TASK:
Extract, unchanged, every line from the top of the material below through the line with "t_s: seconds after", and no more.

╭─ INPUT DATA

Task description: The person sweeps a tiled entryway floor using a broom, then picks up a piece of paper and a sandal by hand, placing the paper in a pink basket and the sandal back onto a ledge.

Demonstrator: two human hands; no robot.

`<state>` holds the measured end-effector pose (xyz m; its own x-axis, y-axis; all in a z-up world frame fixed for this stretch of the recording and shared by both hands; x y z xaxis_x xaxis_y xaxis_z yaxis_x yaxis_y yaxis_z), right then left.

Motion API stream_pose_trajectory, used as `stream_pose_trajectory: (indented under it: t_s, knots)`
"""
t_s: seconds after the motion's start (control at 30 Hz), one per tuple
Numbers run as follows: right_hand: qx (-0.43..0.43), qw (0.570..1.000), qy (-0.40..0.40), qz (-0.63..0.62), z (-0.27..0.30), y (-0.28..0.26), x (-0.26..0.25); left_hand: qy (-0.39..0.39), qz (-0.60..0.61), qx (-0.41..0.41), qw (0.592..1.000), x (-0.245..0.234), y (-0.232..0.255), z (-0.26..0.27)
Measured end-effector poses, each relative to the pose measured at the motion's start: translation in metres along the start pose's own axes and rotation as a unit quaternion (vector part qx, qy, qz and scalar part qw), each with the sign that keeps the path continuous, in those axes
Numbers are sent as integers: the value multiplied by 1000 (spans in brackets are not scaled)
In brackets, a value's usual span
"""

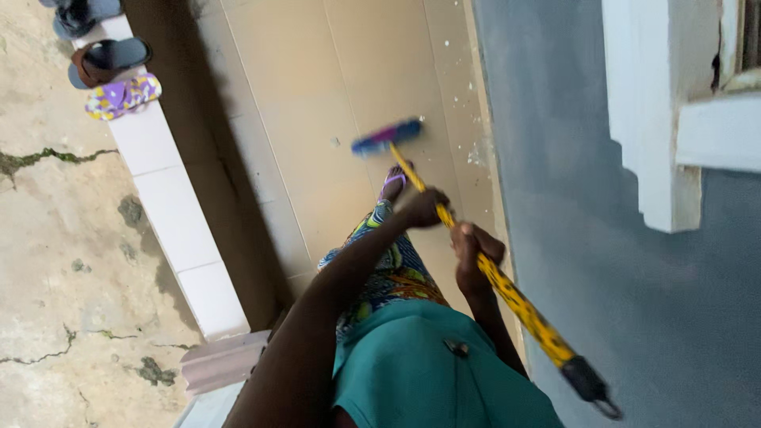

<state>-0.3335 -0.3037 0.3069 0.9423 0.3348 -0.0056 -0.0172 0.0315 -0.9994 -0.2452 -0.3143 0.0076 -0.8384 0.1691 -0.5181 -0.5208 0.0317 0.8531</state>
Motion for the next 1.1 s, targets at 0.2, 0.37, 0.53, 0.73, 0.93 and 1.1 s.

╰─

TASK ANSWER:
Task description: The person sweeps a tiled entryway floor using a broom, then picks up a piece of paper and a sandal by hand, placing the paper in a pink basket and the sandal back onto a ledge.

Demonstrator: two human hands; no robot.

`<state>` holds the measured end-effector pose (xyz m; its own x-axis, y-axis; all in a z-up world frame fixed for this stretch of the recording and shared by both hands; x y z xaxis_x xaxis_y xaxis_z yaxis_x yaxis_y yaxis_z), right then left.

Motion API stream_pose_trajectory, used as `stream_pose_trajectory: (indented under it: t_s, knots)`
"""
t_s: seconds after the motion's start (control at 30 Hz), one per tuple

Whatever the exercise asked has now been answered.